The 2011 changes centred around a Citizenship and Immigration Canada website that promised to publicly list all employers who have been banned from the program for failing to offer foreign workers substantially the same wages, working conditions and employment they originally promised.
More than two years later, however, not a single employer has been listed on the site.
CIC spokesperson Julie Lafortune told The Globe and Mail that the new rules would allow both CIC and Human Resources and Skills Development Canada “to impose conditions on employers, conduct inspections and to impose consequences for non-compliance at any time.” No further details on the type of inspections or penalties were provided.
Ms. Lafortune said the website has likely had some impact because employers would only be identified if they applied again to the program and were rejected. She said the website likely dissuades ineligible employers from attempting a return to the program.
The 2011 rules also block temporary foreign workers from the program for a four-year period if they’ve used the program for four cumulative years.
The push for new regulations comes as the Conservative government faces continuing criticisms that foreigners are taking jobs away from Canadians under the program. Controversy over the program this month forced Human Resources Minister Diane Finley to order an examination as to how the Royal Bank of Canada’s supplier, iGate Corp., successfully applied to the temporary foreign worker program as part of its outsourcing work for the bank.
Prime Minister Stephen Harper has expressed concern with the program’s growth, and officials are working to speed up long-promised changes in the upcoming budget bill.
But employers are urging Ottawa not to overreact and point to the many positive aspects to the program, which employs hundreds of thousands of workers in Canada each year. Similarly, foreign workers themselves say government should consider the value of the program.

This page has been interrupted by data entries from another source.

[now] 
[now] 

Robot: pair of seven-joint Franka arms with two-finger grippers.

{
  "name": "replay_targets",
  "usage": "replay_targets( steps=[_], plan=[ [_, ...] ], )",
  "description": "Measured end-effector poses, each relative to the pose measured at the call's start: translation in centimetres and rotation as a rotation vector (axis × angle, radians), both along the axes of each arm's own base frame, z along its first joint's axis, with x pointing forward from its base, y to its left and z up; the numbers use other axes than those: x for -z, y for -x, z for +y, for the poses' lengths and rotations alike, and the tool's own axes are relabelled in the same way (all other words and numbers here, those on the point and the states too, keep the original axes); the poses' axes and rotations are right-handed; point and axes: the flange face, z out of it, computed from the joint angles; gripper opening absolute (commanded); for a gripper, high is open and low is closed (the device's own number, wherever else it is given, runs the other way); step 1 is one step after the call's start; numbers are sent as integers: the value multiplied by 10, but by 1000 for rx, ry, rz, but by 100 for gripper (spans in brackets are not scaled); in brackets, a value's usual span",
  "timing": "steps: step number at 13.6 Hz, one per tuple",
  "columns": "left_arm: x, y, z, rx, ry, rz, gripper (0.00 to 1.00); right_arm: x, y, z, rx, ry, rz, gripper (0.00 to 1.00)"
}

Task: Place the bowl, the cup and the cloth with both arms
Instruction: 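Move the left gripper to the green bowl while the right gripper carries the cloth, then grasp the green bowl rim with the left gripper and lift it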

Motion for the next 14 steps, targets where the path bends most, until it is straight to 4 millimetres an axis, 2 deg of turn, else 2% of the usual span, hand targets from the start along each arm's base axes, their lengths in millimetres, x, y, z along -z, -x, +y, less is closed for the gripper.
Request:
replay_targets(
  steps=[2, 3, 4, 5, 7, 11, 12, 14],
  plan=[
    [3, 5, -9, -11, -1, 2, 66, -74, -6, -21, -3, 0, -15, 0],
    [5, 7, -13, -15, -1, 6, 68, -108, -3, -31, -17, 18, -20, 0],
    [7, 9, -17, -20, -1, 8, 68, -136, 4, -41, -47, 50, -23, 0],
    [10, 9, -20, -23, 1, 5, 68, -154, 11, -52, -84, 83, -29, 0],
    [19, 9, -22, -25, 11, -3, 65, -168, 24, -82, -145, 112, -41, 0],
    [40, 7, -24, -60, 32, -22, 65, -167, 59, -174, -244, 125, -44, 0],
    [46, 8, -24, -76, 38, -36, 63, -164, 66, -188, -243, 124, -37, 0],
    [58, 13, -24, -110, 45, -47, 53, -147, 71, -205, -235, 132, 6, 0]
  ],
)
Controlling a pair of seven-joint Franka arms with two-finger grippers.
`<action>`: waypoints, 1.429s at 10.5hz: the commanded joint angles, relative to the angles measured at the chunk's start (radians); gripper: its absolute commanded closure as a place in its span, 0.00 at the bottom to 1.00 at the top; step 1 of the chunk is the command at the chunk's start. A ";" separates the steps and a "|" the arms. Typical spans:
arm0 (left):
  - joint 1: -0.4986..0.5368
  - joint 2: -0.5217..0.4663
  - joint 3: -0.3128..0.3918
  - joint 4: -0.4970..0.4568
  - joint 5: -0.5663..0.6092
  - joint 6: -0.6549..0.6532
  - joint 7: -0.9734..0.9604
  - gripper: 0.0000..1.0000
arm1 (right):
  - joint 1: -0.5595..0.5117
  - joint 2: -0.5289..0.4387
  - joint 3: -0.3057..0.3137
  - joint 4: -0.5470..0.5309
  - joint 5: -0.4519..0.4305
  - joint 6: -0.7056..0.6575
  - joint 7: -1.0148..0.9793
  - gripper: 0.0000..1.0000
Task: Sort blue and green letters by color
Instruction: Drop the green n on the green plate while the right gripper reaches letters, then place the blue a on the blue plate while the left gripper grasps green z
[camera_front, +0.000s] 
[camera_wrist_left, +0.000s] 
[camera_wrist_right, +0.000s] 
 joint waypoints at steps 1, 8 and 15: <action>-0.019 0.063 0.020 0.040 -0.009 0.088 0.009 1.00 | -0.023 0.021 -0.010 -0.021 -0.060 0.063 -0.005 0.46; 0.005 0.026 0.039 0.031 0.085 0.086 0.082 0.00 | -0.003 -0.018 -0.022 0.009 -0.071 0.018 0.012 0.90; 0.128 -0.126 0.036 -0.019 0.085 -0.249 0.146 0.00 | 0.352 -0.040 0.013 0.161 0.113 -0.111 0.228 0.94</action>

Alexandra Maxwell is a hockey-playing, 24-year-old foreign worker from the United Kingdom. Ms. Maxwell, who works in public relations for a Toronto telecommunications company, first came to Canada in 2010 and is now on her final foreign worker visa. She has applied for a Canadian Experience Class visa, but isn’t sure whether she will be approved.
Ms. Maxwell said she couldn’t find professional work in England after graduating from Newcastle University, and hopes to one day be a Canadian “hockey mom.”
“I want one of those cool basements that people have in Canada: a sports basement with a DVD wall and the big TV and the red light from Budweiser that goes off at the time of the goal at the hockey game,” she said.
Ms. Maxwell said Canadians should know that foreign workers are paid the same as other workers, can integrate well and would gladly become permanent Canadian residents if they could.
“When I first came here, there were newscasts all over about how Canada needed immigrants,” she said. “Two years later, nope, let’s kick everyone out.”
Mathew Wilson, vice-president of the Canadian Manufacturers and Exporters, said it is hard to comment on the changes until the government provides more detail. “We would support anything that moves to protect workers as long as they were reasonable and didn’t go overboard,” he said.
“It shouldn’t have any impact on good, law-abiding companies.”
Ken Georgetti, president of the Canadian Labour Congress, said the only way to prevent abuse is to impose independent oversight on the program. “Unless there’s actual oversight and inspection, we’ll never be able to make sure that people are properly paid,” he said. “I’m not holding my breath.”